Hakikat taubat nasuha atau taubat yang sebenar-benarnya adalah bertaubat kepada Allah dari seluruh jenis dosa, yang disebutkan oleh Imam Nawawi dalam kitabnya ‘riyadhus shalihin’, taubat yang sempurna adalah taubat yang memenuhi empat syarat; meninggalkan maksiat, menyesali kemaksiatan yang telah ia perbuat, bertekad bulat untuk tidak mengulangi maksiat itu selama-lamanya. Dan seandainya maksiat itu berkaitan dengan hak orang lain, maka dia harus mengembalikan hak tersebut kepadanya, atau memohon maaf darinya.

Ketiga, memulatkan tekad untuk membentengi puasa Ramadhan kita dari segala hal yang dapat merusak pahala puasa.

Saudaraku,
Ada banyak factor, yang dapat menyebabkan pahala puasa kita menjadi rusak dan keutuhan pahalanya menjadi sirna tak berbekas. Seperti menggunjing dan berdusta. Dua penyakit ini berkatagori bahaya tinggi, dan sedikit sekali orang yang selamat dari ancamannya.

Rasulullah s.a.w mengingatkan kita dengan bahaya tersebut dalam sabdanya,

» مَنْ لَمْ يَدَعْ قَوْلَ الزُّورِ وَالْعَمَلَ بِهِ فَلَيْسَ لِلَّهِ حَاجَةٌ فِي أَنْ يَدَعَ طَعَامَهُ وَشَرَابَهُ «

“Barangsiapa yang tidak meninggalkan kata-kata dusta dan perbuatannya, niscaya Allah tidak akan membutuhkan penahanan dirinya dari makanan dan minuman (tidak membutuhkan puasanya).” (HR. Bukhari).

Orang yang menahan lisannya dari ghibah dan matanya dari memandang hal-hal yang haram ketika berpuasa Ramadhan tanpa mengiringinya dengan amalan-amalan sunnah, lebih baik akibatnya daripada orang yang berpuasa plus menghidupkan amalan-amalan sunnah, namun dia tidak berhenti dari dua budaya buruk tadi.

Inilah realitas mayoritas masyarakat; ketaatan yang bercampur dengan kemaksiatan. Ibarat membangun sebuah kontrakan, tetapi ia hancurkan kembali sehingga menjadi puing-puing yang berserakan.

Oleh sebab itu para ulama merasa heran terhadap orang yang menahan diri (berpuasa) dari hal-hal yang mubah, tapi masih tetap gemar melakukan tindakan yang terlarang dan mengandungi dosa.

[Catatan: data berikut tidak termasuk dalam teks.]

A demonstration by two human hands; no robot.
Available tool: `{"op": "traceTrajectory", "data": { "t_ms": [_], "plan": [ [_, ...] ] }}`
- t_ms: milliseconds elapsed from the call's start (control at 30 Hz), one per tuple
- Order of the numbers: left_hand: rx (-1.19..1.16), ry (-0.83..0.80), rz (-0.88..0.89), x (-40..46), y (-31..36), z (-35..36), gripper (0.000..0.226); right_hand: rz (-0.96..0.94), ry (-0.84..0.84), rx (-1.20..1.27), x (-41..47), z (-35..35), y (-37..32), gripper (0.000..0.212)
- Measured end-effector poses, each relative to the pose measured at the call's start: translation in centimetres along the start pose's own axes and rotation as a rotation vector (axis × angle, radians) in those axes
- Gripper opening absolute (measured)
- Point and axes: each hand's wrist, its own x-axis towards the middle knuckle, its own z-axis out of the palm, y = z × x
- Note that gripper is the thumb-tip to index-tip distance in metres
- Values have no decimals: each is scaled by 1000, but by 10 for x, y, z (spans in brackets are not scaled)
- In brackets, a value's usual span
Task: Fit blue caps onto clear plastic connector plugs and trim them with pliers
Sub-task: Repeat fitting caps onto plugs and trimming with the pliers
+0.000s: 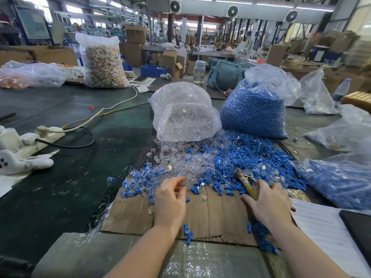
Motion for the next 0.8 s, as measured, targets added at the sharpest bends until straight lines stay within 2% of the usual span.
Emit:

Ibnu Rajab al-Hambali bertutur, Kewajiban orang yang berpuasa adalah menahan diri dari hal-hal mubah dan hal-hal yang terlarang. Mengekang diri dari makanan, minuman dan menyalurkan syahwat, ini sebenarnya hanya sekadar menahan diri dari hal-hal mubah yang diperbolehkan. Sementara itu ada hal-hal terlarang yang tidak boleh kita langgar baik di bulan Ramadhan maupun di bulan lainnya.

Di bulan suci ini tentunya larangan tersebut menjadi lebih tegas. Maka sungguh sangat mengherankan kondisi orang yang berpuasa (menahan diri) dari hal-hal yang pada dasarnya dibolehkan seperti makan dan minum, kemudian dia tidak berpuasa (menahan diri) dan tidak berpaling dari perbuatan-perbuatan yang diharamkan di sepanjang zaman; seperti ghibah, mengadu domba, mencaci, mencela, mengumpat dan lain-lain. Semua ini merontokkan ganjaran puasa. Allahul Musta’an.

Saudaraku,
Mari kita memohon kepada Allah, agar usia kita disampaikan kepada bulan Ramadhan yang hadir menyapa kita beberapa hari ke depan. Semoga kita mengisinya dengan ukiran amal shalih dan prestasi ubudiyah yang lebih baik serta waspada terhadap perkataan dan perbuatan yang dapat merusak pahala puasa kita. Amien. Wallahu a’lam bishawab.